Exercise:
What follows is a listing. Return every line of it exactly.

Supplied data:
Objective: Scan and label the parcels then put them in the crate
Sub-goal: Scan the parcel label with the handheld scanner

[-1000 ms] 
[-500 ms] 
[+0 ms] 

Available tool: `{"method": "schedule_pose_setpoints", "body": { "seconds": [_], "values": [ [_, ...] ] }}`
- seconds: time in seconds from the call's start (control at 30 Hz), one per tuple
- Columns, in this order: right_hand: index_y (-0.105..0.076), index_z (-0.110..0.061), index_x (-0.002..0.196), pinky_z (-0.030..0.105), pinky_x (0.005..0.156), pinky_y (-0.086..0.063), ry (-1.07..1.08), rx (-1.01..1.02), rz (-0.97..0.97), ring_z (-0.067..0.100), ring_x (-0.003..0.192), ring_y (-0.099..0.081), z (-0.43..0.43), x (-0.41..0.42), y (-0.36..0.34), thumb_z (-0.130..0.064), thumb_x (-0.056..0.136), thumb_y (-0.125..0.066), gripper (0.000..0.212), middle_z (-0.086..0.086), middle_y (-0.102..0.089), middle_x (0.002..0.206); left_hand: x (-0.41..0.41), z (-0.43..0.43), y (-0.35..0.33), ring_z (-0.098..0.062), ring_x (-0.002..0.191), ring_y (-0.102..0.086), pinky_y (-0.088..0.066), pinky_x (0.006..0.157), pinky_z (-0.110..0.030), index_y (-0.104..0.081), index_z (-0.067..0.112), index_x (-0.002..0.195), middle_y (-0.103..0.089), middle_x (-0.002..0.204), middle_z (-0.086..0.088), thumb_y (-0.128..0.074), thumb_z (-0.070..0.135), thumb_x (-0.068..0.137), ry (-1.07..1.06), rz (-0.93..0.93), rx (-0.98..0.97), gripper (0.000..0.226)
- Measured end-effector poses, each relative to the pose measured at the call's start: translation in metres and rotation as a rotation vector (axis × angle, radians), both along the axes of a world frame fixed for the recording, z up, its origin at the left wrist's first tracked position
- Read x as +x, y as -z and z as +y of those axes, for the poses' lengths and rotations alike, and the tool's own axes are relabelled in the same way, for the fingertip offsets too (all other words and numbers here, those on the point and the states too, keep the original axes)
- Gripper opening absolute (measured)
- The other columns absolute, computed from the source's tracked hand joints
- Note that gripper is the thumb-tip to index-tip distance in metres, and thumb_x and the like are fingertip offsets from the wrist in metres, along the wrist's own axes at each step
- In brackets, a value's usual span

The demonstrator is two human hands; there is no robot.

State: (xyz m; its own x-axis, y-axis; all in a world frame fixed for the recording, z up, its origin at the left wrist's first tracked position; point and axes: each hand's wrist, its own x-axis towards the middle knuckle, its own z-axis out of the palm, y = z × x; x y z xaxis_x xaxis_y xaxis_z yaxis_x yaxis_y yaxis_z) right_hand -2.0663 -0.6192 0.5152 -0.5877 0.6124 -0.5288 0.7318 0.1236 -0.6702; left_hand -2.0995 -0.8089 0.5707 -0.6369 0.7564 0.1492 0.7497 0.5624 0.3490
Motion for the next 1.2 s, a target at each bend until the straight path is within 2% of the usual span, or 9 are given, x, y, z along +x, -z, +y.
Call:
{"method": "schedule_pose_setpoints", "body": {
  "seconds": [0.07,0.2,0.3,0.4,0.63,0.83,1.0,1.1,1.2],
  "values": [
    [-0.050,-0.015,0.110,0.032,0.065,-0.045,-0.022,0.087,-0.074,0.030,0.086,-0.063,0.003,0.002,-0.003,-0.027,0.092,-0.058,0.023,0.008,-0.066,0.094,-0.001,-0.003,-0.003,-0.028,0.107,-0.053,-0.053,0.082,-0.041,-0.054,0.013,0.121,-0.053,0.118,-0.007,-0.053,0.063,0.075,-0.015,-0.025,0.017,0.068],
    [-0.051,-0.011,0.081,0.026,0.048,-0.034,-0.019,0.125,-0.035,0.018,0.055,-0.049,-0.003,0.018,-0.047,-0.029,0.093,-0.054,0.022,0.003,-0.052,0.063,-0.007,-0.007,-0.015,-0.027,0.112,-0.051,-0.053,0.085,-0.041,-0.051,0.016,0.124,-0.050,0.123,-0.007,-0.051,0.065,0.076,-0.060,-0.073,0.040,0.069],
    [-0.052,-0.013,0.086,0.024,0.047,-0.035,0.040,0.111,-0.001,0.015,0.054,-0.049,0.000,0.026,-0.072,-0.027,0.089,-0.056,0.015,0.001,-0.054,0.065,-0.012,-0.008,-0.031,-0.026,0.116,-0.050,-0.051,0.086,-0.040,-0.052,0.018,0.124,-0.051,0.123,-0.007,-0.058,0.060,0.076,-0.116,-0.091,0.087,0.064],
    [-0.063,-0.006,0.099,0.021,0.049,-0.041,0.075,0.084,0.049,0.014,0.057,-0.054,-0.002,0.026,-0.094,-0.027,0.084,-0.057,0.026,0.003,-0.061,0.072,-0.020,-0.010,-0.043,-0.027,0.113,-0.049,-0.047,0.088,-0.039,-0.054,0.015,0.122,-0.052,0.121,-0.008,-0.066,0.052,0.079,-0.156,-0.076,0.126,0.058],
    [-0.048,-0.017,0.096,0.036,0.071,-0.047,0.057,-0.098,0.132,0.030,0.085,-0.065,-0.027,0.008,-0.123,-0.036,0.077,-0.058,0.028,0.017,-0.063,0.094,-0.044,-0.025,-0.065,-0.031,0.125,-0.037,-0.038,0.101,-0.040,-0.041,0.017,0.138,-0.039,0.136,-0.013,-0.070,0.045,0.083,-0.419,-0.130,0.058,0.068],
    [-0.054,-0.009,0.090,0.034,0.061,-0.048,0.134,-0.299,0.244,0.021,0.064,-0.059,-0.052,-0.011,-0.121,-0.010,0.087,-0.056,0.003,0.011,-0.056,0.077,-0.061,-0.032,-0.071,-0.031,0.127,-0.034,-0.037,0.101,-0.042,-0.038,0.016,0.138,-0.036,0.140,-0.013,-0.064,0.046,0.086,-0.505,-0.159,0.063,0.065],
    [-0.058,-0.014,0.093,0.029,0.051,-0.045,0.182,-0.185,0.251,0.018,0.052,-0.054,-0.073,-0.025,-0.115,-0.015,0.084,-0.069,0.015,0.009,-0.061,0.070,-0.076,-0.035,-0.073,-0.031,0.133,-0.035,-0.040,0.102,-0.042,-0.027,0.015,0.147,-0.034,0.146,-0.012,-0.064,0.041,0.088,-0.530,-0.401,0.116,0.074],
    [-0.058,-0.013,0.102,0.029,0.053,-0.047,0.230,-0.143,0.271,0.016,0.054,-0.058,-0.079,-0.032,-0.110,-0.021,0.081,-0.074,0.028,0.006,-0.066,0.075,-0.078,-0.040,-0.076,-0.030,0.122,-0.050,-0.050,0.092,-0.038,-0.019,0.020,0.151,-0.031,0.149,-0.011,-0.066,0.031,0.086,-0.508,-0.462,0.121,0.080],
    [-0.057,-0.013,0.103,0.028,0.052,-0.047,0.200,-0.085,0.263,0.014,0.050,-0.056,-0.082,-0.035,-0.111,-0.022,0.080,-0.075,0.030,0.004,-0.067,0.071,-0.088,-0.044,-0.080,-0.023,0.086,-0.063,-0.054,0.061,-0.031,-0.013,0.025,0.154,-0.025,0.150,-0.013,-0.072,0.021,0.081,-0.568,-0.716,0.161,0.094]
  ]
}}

Exercise result:
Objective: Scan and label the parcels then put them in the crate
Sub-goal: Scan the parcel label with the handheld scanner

[-1000 ms] 
[-500 ms] 
[+0 ms] 

Available tool: `{"method": "schedule_pose_setpoints", "body": { "seconds": [_], "values": [ [_, ...] ] }}`
- seconds: time in seconds from the call's start (control at 30 Hz), one per tuple
- Columns, in this order: right_hand: index_y (-0.105..0.076), index_z (-0.110..0.061), index_x (-0.002..0.196), pinky_z (-0.030..0.105), pinky_x (0.005..0.156), pinky_y (-0.086..0.063), ry (-1.07..1.08), rx (-1.01..1.02), rz (-0.97..0.97), ring_z (-0.067..0.100), ring_x (-0.003..0.192), ring_y (-0.099..0.081), z (-0.43..0.43), x (-0.41..0.42), y (-0.36..0.34), thumb_z (-0.130..0.064), thumb_x (-0.056..0.136), thumb_y (-0.125..0.066), gripper (0.000..0.212), middle_z (-0.086..0.086), middle_y (-0.102..0.089), middle_x (0.002..0.206); left_hand: x (-0.41..0.41), z (-0.43..0.43), y (-0.35..0.33), ring_z (-0.098..0.062), ring_x (-0.002..0.191), ring_y (-0.102..0.086), pinky_y (-0.088..0.066), pinky_x (0.006..0.157), pinky_z (-0.110..0.030), index_y (-0.104..0.081), index_z (-0.067..0.112), index_x (-0.002..0.195), middle_y (-0.103..0.089), middle_x (-0.002..0.204), middle_z (-0.086..0.088), thumb_y (-0.128..0.074), thumb_z (-0.070..0.135), thumb_x (-0.068..0.137), ry (-1.07..1.06), rz (-0.93..0.93), rx (-0.98..0.97), gripper (0.000..0.226)
- Measured end-effector poses, each relative to the pose measured at the call's start: translation in metres and rotation as a rotation vector (axis × angle, radians), both along the axes of a world frame fixed for the recording, z up, its origin at the left wrist's first tracked position
- Read x as +x, y as -z and z as +y of those axes, for the poses' lengths and rotations alike, and the tool's own axes are relabelled in the same way, for the fingertip offsets too (all other words and numbers here, those on the point and the states too, keep the original axes)
- Gripper opening absolute (measured)
- The other columns absolute, computed from the source's tracked hand joints
- Note that gripper is the thumb-tip to index-tip distance in metres, and thumb_x and the like are fingertip offsets from the wrist in metres, along the wrist's own axes at each step
- In brackets, a value's usual span

The demonstrator is two human hands; there is no robot.

State: (xyz m; its own x-axis, y-axis; all in a world frame fixed for the recording, z up, its origin at the left wrist's first tracked position; point and axes: each hand's wrist, its own x-axis towards the middle knuckle, its own z-axis out of the palm, y = z × x; x y z xaxis_x xaxis_y xaxis_z yaxis_x yaxis_y yaxis_z) right_hand -2.0663 -0.6192 0.5152 -0.5877 0.6124 -0.5288 0.7318 0.1236 -0.6702; left_hand -2.0995 -0.8089 0.5707 -0.6369 0.7564 0.1492 0.7497 0.5624 0.3490
Motion for the next 1.2 s, a target at each bend until the straight path is within 2% of the usual span, or 9 are given, x, y, z along +x, -z, +y.
Call:
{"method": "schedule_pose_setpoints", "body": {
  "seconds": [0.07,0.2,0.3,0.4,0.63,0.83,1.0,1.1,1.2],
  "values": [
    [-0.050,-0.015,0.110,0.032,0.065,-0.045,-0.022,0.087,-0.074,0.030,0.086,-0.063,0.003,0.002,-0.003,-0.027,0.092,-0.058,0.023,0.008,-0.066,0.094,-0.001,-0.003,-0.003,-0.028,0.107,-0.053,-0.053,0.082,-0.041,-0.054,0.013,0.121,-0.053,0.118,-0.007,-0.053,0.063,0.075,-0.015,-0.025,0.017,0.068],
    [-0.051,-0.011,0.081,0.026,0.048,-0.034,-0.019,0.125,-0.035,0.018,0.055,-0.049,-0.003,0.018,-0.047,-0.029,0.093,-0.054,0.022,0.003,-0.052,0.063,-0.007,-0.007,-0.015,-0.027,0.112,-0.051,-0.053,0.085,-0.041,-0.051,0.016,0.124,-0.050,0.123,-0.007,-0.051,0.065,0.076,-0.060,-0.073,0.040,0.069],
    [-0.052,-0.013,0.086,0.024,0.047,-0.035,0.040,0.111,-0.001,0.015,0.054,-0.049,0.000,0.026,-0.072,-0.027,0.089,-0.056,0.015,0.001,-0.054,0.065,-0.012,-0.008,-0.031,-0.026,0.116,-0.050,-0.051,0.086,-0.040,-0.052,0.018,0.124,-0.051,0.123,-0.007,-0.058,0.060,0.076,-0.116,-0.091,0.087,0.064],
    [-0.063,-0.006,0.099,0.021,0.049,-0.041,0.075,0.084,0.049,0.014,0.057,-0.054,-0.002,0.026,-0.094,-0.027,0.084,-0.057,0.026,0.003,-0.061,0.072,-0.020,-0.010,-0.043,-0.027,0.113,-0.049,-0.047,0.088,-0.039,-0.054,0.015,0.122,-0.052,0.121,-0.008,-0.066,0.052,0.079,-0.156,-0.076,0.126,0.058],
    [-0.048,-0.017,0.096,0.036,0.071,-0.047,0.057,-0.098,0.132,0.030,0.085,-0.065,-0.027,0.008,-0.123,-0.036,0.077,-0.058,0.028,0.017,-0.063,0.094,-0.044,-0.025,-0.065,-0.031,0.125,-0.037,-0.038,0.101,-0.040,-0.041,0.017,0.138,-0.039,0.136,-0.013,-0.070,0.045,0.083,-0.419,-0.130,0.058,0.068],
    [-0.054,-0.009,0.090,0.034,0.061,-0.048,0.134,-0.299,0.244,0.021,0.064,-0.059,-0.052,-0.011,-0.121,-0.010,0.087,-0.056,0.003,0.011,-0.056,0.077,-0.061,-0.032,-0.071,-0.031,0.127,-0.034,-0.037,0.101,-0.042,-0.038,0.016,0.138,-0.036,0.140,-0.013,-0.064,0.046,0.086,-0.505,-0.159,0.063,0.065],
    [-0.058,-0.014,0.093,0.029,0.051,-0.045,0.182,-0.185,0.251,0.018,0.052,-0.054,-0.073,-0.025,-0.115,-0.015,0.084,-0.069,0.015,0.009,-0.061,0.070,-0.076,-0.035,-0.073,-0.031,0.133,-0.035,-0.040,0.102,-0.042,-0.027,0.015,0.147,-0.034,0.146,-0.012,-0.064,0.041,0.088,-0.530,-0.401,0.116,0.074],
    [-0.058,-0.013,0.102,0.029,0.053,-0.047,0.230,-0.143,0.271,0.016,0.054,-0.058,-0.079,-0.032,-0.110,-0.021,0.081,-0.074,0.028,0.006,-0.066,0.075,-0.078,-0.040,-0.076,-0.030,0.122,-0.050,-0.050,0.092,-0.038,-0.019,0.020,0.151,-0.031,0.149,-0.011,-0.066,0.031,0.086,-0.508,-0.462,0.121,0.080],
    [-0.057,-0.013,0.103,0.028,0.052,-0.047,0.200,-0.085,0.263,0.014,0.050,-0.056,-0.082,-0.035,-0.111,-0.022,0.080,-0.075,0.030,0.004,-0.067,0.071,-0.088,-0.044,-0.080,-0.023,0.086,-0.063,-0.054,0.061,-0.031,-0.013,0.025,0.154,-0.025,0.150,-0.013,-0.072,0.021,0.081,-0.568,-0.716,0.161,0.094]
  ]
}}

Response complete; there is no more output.